## PROBLEM
Return only the lines running from the first line of the listing through the one with "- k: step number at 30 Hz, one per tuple", unchanged.

## DATASET EXCERPT
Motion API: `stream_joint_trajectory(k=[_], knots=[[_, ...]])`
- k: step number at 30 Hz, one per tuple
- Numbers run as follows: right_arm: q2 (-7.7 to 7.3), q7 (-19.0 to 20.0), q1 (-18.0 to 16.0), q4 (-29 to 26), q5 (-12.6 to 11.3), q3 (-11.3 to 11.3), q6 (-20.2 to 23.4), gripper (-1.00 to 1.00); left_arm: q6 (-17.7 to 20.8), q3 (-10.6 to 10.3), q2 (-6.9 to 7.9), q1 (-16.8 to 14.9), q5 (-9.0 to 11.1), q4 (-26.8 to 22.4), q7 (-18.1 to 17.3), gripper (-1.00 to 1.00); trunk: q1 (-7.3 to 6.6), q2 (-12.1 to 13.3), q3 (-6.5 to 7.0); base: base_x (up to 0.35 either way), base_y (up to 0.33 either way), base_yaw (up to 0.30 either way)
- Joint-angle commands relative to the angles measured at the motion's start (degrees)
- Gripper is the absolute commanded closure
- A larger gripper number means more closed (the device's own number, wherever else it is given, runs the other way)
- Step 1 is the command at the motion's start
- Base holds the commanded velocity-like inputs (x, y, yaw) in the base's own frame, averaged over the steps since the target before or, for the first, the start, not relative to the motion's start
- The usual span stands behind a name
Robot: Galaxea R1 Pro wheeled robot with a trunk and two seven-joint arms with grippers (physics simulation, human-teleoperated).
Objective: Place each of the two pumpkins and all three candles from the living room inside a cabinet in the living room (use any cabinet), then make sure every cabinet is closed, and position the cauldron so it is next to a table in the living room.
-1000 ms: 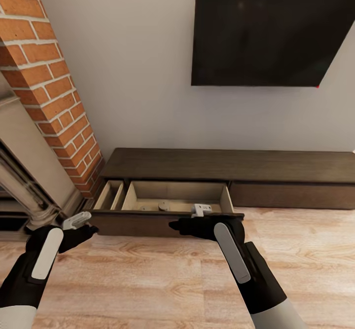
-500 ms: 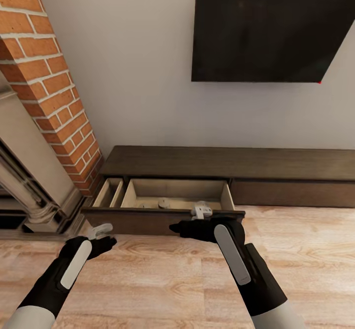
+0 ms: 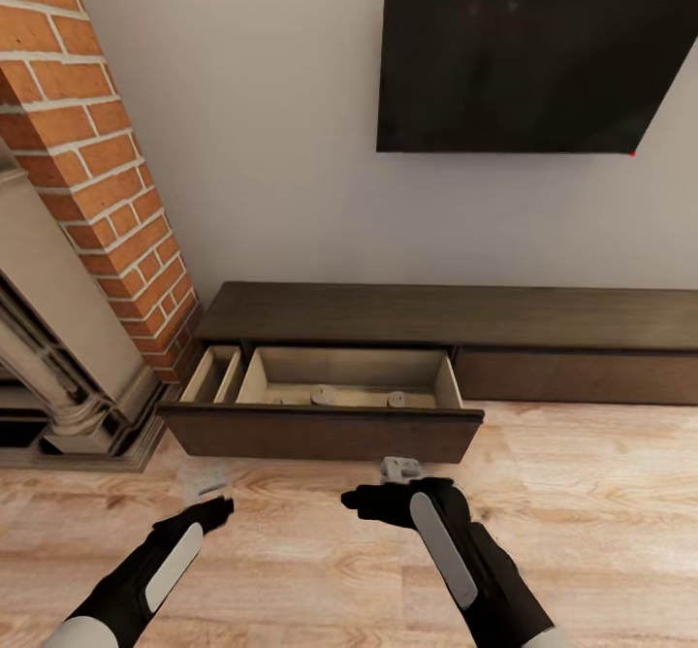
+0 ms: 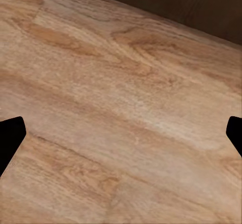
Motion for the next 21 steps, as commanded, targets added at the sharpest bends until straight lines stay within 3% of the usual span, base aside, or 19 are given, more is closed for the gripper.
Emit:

## EXERCISE RESULT
Motion API: `stream_joint_trajectory(k=[_], knots=[[_, ...]])`
- k: step number at 30 Hz, one per tuple

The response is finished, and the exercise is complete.